Basic Ring Theory - 2

[Tsakanikas Nickos]

Let \( \displaystyle A \) be a non-zero associative and commutative ring with identity \( \displaystyle 1_{A} \). Prove the following:

1. Every maximal ideal of \( \displaystyle A \) is a prime ideal of \( \displaystyle A \).
2. If \( \displaystyle A \) is a principal ideal domain, then every non-zero prime ideal of \( \displaystyle A \) is, in fact, a maximal ideal of \( \displaystyle A \).

[Papapetros Vaggelis]

1. If \(\displaystyle{M\neq A}\) is a maximal ideal of \(\displaystyle{A}\) , then the ring

\(\displaystyle{A/M}\) is a field, so it is integral domain, which means that \(\displaystyle{M}\) is prime.

[Tsakanikas Nickos]

Let \( I \) be a non-zero prime ideal of \( A \).
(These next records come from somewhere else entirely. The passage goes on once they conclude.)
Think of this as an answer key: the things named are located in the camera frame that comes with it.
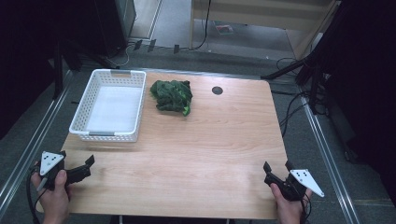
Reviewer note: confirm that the white perforated plastic basket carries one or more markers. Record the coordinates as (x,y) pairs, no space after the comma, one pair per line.
(112,109)

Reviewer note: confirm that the grey tape strip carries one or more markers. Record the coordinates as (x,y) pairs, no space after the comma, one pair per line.
(176,48)
(151,45)
(138,44)

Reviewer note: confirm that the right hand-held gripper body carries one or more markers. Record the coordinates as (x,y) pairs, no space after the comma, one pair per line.
(303,182)

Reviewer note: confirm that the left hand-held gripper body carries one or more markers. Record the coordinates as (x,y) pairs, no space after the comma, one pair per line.
(49,161)

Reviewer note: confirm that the person's right hand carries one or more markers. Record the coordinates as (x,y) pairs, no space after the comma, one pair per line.
(288,208)

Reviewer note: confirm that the light wooden furniture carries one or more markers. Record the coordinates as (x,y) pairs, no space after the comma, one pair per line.
(264,12)

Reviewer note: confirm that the black metal stand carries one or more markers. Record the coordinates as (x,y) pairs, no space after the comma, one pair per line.
(308,74)
(63,62)

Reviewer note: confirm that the black cabinet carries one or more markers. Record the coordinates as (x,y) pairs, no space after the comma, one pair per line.
(115,25)

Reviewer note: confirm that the black round table grommet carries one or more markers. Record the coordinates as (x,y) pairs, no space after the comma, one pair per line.
(217,90)

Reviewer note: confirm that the person's left hand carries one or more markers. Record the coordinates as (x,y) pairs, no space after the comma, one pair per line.
(54,202)

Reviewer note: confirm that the metal floor rail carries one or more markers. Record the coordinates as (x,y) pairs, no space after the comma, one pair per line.
(202,73)
(31,146)
(330,161)

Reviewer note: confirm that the red paper on floor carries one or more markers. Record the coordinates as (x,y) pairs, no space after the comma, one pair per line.
(224,29)

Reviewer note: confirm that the green fleece garment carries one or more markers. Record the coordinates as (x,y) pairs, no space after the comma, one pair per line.
(172,97)

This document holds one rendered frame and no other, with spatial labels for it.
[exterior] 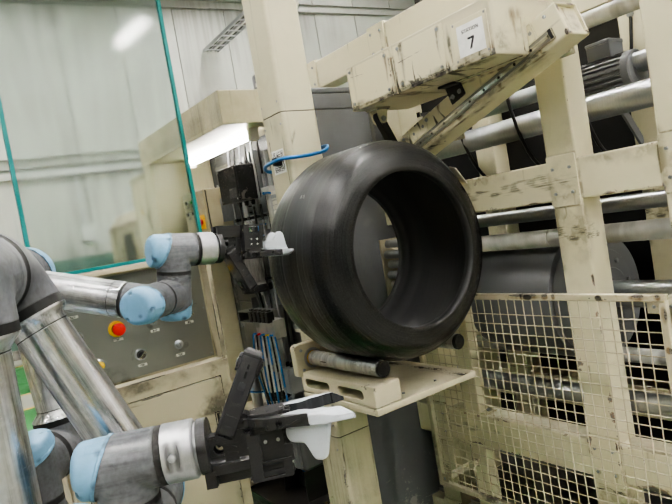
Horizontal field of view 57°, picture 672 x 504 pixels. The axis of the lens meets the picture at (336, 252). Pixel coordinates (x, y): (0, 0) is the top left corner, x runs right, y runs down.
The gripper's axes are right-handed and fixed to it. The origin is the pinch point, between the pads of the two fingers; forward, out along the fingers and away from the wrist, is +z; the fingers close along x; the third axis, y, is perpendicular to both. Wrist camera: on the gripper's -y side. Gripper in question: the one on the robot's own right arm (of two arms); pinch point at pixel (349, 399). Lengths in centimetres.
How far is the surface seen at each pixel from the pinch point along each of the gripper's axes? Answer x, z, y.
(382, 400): -77, 14, 14
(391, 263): -136, 35, -23
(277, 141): -107, 1, -66
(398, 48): -88, 40, -82
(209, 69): -1028, -62, -479
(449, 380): -89, 36, 14
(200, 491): -132, -44, 40
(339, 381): -89, 5, 8
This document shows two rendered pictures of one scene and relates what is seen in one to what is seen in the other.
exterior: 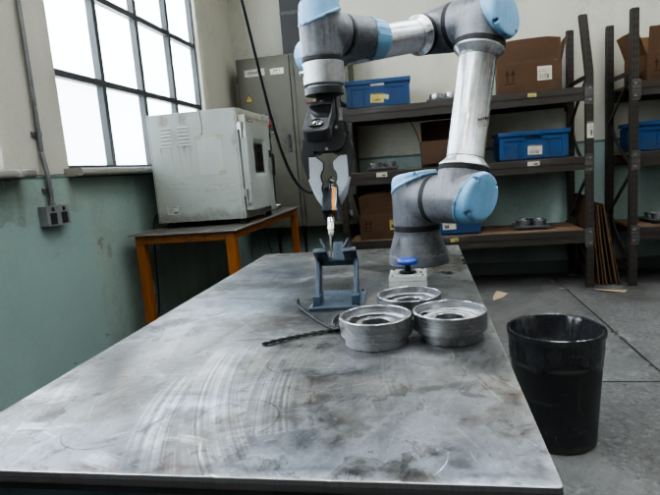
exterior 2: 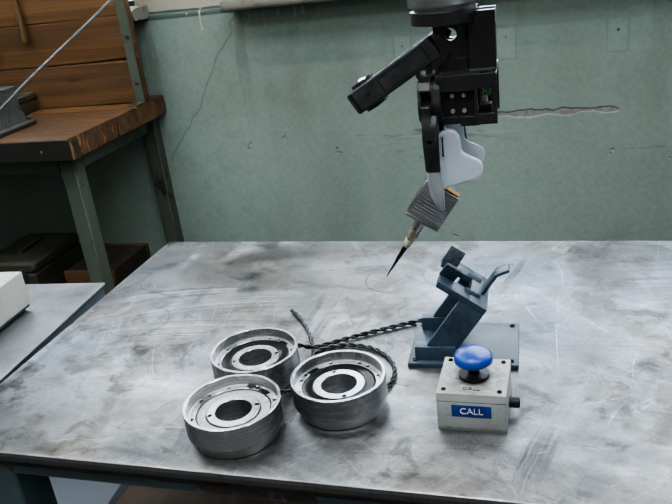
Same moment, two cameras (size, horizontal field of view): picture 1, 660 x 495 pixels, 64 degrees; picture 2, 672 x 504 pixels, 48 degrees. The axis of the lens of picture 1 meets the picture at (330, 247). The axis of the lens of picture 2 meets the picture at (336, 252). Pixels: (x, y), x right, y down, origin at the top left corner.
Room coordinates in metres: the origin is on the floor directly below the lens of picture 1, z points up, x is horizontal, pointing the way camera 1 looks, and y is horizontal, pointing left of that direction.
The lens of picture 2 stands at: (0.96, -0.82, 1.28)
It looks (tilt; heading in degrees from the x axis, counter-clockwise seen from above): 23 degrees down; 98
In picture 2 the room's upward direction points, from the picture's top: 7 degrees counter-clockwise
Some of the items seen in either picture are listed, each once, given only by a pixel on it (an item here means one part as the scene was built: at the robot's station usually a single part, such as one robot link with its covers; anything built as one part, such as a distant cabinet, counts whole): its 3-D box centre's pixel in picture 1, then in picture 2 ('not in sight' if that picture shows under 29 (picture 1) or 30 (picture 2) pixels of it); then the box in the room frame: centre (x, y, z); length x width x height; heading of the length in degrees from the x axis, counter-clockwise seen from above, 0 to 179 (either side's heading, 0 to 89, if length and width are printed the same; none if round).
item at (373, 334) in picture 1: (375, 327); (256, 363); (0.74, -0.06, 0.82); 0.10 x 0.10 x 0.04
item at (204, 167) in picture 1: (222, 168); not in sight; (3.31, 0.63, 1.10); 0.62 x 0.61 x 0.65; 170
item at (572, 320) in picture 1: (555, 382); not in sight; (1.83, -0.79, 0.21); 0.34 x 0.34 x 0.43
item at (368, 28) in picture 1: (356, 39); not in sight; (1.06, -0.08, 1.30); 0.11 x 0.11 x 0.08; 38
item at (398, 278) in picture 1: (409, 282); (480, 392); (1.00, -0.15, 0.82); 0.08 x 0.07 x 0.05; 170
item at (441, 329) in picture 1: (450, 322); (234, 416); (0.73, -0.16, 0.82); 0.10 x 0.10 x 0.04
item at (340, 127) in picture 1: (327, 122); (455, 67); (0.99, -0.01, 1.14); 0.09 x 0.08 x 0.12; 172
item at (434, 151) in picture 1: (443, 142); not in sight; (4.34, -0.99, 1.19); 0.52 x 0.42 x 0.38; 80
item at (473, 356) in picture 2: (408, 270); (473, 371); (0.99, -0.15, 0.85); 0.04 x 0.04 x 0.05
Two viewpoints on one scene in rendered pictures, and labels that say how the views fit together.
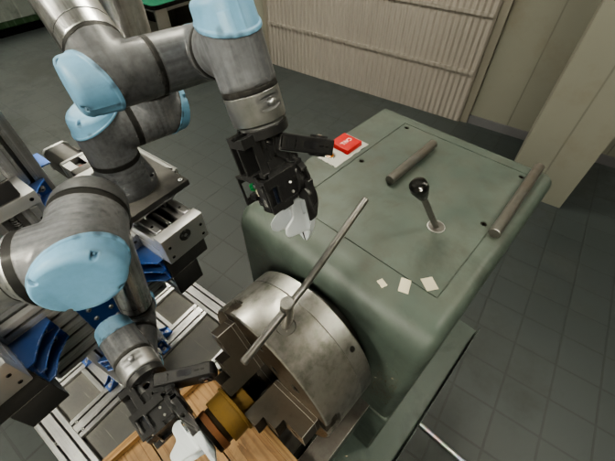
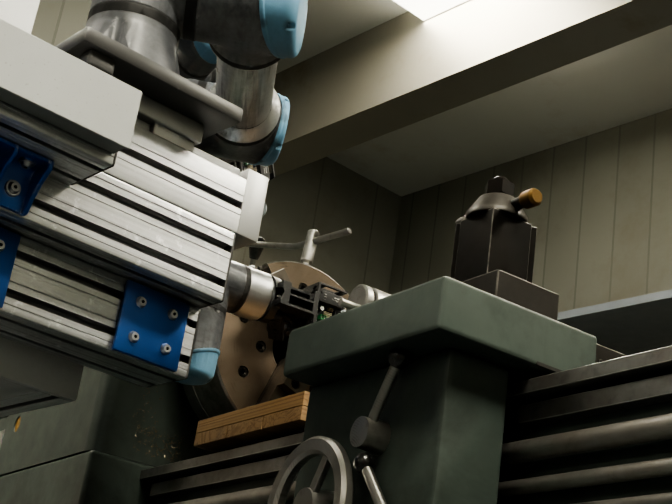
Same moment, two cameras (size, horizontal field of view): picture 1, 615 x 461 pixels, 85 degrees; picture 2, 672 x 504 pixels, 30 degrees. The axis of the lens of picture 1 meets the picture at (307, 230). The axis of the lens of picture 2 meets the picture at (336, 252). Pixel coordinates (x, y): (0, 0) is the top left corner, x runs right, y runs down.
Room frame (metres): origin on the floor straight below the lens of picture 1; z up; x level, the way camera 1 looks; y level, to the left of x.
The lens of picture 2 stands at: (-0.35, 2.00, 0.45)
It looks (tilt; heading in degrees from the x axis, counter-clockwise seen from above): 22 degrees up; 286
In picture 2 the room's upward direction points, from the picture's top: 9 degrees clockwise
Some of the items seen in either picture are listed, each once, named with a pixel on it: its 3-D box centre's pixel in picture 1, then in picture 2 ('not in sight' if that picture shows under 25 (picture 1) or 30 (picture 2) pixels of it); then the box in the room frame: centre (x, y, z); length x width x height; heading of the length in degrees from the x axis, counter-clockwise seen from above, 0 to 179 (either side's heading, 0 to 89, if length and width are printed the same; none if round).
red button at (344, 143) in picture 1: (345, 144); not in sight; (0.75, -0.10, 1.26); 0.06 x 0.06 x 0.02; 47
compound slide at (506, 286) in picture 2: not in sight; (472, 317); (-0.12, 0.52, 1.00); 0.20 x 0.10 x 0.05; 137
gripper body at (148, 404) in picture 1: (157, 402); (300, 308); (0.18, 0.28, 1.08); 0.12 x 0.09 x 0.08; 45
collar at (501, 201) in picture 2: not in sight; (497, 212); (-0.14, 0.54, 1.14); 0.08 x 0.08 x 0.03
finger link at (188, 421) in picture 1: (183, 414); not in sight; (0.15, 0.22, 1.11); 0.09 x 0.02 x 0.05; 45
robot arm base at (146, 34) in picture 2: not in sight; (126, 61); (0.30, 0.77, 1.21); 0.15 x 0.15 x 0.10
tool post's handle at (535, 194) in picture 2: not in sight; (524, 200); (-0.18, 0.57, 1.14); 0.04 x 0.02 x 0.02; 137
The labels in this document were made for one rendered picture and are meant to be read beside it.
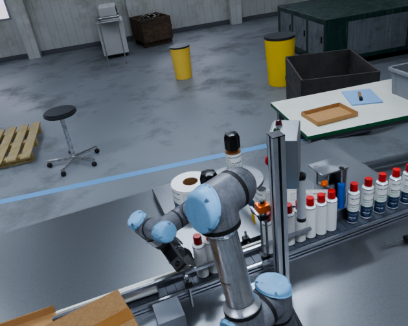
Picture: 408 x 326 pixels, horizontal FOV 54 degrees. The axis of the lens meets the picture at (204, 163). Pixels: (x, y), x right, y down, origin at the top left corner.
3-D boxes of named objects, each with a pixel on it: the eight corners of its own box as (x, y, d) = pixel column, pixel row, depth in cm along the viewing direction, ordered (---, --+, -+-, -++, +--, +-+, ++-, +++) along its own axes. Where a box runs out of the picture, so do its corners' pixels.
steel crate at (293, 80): (346, 102, 530) (349, 47, 495) (380, 134, 438) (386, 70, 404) (282, 110, 532) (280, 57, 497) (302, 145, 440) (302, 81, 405)
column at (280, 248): (283, 277, 164) (278, 129, 132) (289, 284, 160) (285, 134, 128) (274, 281, 163) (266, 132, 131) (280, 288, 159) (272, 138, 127)
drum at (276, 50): (271, 90, 608) (269, 40, 573) (261, 81, 651) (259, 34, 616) (301, 85, 613) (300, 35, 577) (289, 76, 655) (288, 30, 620)
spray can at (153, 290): (154, 276, 160) (103, 293, 155) (157, 285, 155) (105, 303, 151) (157, 286, 162) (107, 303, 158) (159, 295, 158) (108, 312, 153)
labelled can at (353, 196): (352, 216, 185) (355, 178, 176) (360, 222, 181) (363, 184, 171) (343, 219, 184) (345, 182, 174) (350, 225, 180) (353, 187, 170)
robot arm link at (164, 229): (181, 213, 138) (162, 208, 146) (156, 229, 132) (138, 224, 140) (188, 232, 140) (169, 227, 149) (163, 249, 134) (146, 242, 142)
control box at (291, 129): (300, 165, 152) (300, 119, 143) (298, 189, 138) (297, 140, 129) (274, 164, 155) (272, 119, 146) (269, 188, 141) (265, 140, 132)
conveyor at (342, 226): (403, 202, 196) (404, 195, 194) (416, 211, 189) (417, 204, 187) (61, 324, 156) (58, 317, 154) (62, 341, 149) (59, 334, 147)
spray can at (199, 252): (207, 268, 167) (201, 229, 158) (211, 276, 163) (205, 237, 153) (195, 272, 166) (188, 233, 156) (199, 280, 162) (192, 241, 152)
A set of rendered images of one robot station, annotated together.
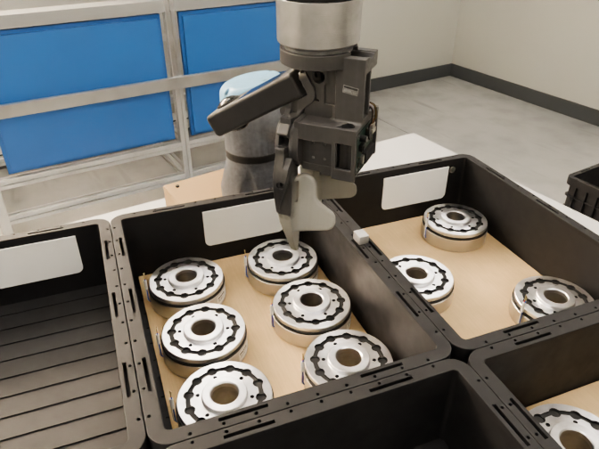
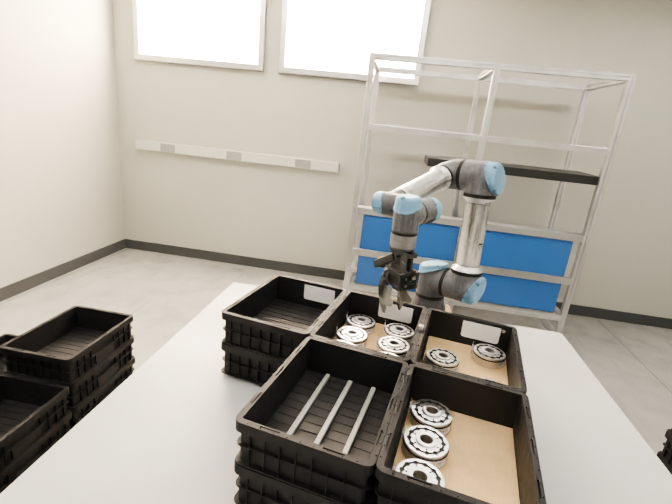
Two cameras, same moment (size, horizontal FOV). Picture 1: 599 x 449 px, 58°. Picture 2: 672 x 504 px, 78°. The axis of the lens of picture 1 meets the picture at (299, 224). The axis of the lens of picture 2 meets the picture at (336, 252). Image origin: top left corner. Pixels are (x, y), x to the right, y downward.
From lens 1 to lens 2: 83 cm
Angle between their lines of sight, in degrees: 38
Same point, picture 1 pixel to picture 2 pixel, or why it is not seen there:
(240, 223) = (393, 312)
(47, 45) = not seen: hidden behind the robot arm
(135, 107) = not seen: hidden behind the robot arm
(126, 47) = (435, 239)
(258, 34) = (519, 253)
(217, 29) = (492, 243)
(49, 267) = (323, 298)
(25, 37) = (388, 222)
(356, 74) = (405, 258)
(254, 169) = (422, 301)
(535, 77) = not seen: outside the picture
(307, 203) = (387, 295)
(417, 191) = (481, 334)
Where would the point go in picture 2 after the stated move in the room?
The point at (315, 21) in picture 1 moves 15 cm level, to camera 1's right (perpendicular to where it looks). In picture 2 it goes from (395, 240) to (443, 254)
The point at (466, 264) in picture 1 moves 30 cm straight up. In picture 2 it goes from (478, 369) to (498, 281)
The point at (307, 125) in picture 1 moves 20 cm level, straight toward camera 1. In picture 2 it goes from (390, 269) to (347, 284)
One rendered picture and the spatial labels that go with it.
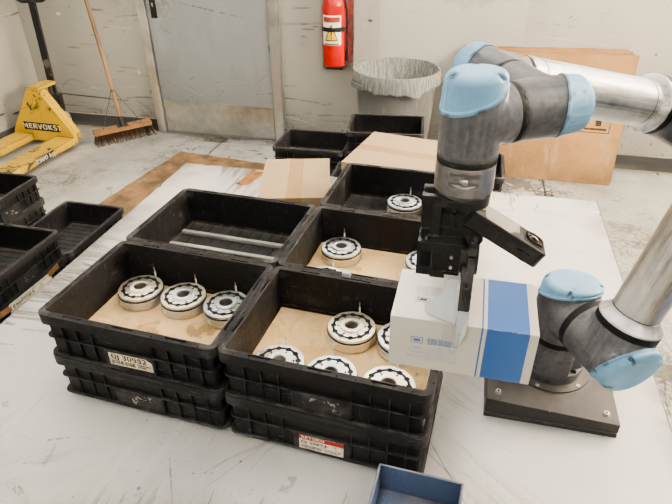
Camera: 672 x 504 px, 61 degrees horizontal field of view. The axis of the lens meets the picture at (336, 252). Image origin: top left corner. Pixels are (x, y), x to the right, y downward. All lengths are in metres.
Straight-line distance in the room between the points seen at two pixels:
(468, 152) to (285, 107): 3.81
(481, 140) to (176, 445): 0.86
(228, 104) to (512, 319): 3.95
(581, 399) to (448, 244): 0.65
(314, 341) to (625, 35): 3.35
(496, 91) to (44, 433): 1.09
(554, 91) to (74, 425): 1.10
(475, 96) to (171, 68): 4.15
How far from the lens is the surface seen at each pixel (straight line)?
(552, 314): 1.21
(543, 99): 0.73
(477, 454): 1.21
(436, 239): 0.76
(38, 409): 1.42
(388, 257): 1.48
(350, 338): 1.18
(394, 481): 1.11
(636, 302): 1.11
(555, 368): 1.29
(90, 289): 1.38
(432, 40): 4.12
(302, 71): 4.34
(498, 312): 0.83
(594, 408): 1.31
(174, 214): 1.62
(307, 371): 1.01
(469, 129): 0.68
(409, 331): 0.81
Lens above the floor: 1.63
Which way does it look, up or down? 32 degrees down
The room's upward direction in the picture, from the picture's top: 1 degrees counter-clockwise
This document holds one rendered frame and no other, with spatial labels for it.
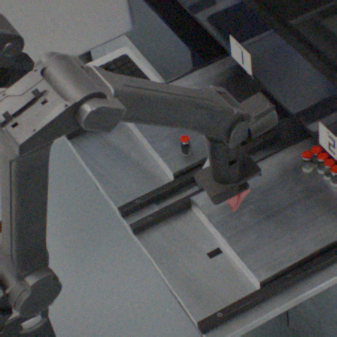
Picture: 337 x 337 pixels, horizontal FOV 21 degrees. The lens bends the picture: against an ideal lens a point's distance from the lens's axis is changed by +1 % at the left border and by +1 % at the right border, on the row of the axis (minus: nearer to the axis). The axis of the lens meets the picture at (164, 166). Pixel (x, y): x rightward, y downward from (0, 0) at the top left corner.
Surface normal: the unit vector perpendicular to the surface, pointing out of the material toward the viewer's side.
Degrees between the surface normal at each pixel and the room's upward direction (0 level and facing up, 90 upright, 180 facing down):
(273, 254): 0
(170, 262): 0
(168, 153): 0
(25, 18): 90
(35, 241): 103
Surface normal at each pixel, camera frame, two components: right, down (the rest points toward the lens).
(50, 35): 0.50, 0.58
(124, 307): -0.14, -0.68
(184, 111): 0.64, 0.62
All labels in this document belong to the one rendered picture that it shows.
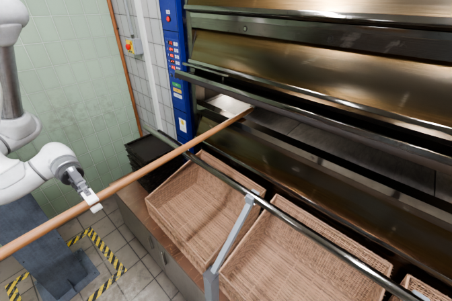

By hypothesis, \[ \exists \ x \in A \ : I = (x) \]Let \( J \) be an ideal of \( A \) such that \( I \subsetneq J \subseteq A \). Again by hypothesis, \[ \exists \ y \in A \ : J = (y) \]Since \( x \in (x) \subset (y) \), \[ \exists \ z \in A \ : x = yz \]So \( yz \in (x) \), and since \( y \notin (x) \) and \( (x) \) is a prime ideal, \( z \in (x) \). So \[ \exists \ w \in A \ : z = xw \]and therefore \[ x = yz = yxw = ywx \implies yw = 1 \implies 1 \in (y) \implies (y)=(1)=A \](the first implication, because \( A \) is an integral domain, so the cancellation law holds). This implies that \( I = (x) \) is a maximal ideal of \( A \).